RFC: Hash::CamelCase

Honourable Monks,

I'm working on a program that reads in XML files, and while at it, I need to save XML elements and their values in a Perl hash. The elements in the hash are not simply DOM trees, but attempt to be a bit more usable.

More often than not, XML documents use CamelCase or lowerCamelCase, while I would much prefer lower_case_with_underscore. (I'm not even sure if it is possible to deviate from that; what does the standard say?) From a certain point of view, it makes sense to store the keys exactly as they appear in the original document. This makes it easier to find what you want from the hash, simply by reading the schema, if available; no guesswork needed. However, the clash in naming conventions is enough to make me gouge my eyes out.
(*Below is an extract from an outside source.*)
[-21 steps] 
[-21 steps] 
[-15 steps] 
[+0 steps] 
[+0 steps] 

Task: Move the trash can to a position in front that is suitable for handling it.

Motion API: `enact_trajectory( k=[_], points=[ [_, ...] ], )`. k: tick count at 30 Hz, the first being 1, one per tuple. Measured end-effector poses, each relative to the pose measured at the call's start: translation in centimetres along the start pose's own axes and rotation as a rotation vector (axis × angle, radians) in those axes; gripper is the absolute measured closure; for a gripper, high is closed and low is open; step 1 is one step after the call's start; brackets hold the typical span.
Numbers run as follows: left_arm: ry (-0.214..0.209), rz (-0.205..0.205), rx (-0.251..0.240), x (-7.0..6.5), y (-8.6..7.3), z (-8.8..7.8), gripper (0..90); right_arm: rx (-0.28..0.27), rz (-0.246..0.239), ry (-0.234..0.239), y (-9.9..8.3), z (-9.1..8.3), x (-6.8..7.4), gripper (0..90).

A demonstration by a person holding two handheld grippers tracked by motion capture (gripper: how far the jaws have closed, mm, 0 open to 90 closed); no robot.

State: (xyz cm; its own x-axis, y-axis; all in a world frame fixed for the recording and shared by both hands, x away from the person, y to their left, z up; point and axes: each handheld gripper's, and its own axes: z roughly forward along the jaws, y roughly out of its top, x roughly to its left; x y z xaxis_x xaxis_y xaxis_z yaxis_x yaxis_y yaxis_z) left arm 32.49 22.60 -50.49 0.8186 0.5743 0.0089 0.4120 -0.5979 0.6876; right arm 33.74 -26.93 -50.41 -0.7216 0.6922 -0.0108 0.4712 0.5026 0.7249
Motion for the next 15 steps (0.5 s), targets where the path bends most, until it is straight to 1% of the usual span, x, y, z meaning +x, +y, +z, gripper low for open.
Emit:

Enter Hash::CamelCase. This is a (trivial?) little module for tied hashes that simply converts all CamelCase and lowerCamelCase keys to lower_case_with_underscore, which is the internal representation. Problem solved -- it is now possible to simply store the keys as they appear in the XML document, and later access them using either CamelCase or lower_case keys.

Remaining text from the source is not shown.